My screen saver is a pic of my daughter when she was two years old. She is a grown woman now, but this photo of her, smiling from ear to ear, is a treasure. I can’t help but smile when I see it!
I say this all the time i didn’t know others felt that way lol! I love my daughter’s current age but I wish I could spend an hour with her as an infant again sometimes. Not in an I-want-another-kid-so-I-can-exerience-this-again way, because I specifically want it to be her and just for a limited time.
I’m a GRANDMOTHER of a 4, 3, 2, and 1 year old – no more planned – and I was both thrilled and SO SAD when the littlest just started walking! They grow up too fast!!
Aww that kid video is so cuute
I feel the same. Those preschool years were the most precious time of my life. What I wouldn’t give to cuddle up, read stories and sing them to sleep!
She sounds like she popped a valium or something before this interview.
My kids are the age she’s talking about. I’m very hands on and spend a lot of time with them, but I have so much guilt about not working more hours, not finding a higher paying job, about not doing more around the house, etc. When I work more hours and keep the house spotless I feel so guilty for not spending time with them. There is no winning.
I played with them outside for 2 hours the other night and my neighbor commented on how I must have more important things to do. I really wish we could normalize slowing down and just being with our kids when they’re small.
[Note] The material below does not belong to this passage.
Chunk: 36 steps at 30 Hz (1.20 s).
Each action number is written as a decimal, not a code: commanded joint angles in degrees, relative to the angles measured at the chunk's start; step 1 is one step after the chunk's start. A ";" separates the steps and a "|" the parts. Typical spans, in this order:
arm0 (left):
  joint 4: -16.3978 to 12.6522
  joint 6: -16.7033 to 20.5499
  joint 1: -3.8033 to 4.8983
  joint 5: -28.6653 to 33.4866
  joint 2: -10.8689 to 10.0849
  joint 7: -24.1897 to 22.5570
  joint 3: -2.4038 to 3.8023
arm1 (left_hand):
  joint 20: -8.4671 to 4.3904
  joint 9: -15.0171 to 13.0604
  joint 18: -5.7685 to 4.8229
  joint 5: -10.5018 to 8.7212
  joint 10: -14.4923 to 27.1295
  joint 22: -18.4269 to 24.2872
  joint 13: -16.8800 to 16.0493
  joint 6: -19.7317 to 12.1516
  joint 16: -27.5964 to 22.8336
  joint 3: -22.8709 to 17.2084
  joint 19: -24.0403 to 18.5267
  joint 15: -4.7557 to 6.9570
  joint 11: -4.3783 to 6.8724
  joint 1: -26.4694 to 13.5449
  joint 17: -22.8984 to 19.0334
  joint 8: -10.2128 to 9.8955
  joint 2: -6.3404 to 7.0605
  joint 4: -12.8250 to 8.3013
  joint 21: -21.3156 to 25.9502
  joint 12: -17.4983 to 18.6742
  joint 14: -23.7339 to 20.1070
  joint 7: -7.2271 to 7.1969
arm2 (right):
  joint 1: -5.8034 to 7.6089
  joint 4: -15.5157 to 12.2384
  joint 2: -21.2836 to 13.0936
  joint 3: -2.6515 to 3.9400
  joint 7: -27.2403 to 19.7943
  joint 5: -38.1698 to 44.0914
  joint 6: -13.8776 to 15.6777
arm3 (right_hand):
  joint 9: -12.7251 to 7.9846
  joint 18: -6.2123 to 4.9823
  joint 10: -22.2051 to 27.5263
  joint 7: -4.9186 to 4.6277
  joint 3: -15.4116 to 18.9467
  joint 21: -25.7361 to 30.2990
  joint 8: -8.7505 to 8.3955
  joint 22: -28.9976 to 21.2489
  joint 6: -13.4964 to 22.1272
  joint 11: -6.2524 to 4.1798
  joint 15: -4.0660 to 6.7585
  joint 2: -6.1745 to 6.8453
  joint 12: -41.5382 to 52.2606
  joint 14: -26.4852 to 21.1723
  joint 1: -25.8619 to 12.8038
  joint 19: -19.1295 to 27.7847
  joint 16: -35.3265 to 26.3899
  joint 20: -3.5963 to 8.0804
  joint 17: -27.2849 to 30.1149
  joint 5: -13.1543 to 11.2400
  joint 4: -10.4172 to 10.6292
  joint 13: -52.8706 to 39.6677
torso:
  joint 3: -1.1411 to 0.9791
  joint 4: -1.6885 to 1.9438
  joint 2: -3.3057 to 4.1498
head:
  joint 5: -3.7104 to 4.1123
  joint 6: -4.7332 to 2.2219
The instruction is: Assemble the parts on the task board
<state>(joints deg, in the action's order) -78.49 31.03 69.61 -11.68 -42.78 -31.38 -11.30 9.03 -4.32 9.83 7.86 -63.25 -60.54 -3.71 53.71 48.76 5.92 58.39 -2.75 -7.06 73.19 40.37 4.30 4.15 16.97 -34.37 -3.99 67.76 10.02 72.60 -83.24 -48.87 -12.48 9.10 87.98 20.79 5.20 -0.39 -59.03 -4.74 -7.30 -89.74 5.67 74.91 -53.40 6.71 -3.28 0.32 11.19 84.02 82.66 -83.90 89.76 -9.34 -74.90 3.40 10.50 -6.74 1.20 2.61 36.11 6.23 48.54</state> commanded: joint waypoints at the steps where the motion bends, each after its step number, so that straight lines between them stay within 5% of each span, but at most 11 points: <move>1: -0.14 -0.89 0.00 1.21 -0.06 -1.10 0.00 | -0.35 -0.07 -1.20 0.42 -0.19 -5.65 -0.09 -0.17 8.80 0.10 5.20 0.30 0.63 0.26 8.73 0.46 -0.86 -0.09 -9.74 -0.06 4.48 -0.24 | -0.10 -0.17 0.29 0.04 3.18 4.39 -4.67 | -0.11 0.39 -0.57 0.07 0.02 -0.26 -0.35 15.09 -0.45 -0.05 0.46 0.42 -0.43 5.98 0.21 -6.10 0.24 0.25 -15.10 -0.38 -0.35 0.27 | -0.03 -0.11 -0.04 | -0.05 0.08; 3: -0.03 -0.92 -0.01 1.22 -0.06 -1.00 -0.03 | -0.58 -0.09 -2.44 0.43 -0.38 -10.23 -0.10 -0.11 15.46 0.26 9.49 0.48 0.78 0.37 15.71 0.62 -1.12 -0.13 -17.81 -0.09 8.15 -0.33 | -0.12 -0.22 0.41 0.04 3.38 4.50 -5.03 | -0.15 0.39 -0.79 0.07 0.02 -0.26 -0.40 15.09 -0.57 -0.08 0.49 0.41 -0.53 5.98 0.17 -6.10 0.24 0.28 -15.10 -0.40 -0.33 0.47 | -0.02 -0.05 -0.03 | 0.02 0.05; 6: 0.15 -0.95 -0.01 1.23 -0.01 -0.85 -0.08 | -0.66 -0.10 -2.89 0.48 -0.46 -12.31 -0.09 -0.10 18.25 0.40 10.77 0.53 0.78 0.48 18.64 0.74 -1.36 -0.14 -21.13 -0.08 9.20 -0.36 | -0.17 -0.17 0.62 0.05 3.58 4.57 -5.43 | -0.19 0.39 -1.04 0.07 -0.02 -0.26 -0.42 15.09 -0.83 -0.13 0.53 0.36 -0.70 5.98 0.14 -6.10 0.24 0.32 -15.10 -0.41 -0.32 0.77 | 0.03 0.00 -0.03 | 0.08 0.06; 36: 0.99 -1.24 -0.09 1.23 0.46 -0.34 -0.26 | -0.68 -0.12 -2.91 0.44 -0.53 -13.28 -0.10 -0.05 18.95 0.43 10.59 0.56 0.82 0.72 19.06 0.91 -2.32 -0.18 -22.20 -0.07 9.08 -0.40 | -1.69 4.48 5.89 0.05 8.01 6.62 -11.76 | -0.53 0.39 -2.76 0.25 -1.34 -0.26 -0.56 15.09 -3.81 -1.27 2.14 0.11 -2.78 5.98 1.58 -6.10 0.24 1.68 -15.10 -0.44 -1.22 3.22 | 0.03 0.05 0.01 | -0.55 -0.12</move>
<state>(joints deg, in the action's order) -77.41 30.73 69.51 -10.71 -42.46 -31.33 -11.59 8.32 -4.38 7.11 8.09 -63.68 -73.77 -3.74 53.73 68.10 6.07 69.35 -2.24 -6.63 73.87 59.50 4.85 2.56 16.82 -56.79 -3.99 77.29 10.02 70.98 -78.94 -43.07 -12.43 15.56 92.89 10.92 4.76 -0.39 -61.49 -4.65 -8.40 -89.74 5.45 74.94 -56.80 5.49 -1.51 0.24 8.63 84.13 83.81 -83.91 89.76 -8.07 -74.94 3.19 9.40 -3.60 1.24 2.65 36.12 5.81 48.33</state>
I so feel this too. My baby is 8 years old and I waited to have her until my career was settled and I was 38. I wish every day that I had more, but am so grateful for the precious angel that I have. I love her age now, but my heart literally hurts when I see old pictures of her from when she was a baby, 2, 3, 4, ….every age!!! I do not know how I will take it when she leaves for college. I thank God every day that he blessed me with a child. I am grateful.
Same
I really feel this sentiment. Eldest turns 23 in a few weeks and youngest is headed into high school. I keep trying to pull a Dumbledore and ‘arresto momentum’ their growth for just a bit but it never works!!! What gives
Same. I love having my grownup girls. But I would love to have those first years on a Groundhog Day loop. Happiest days of my life.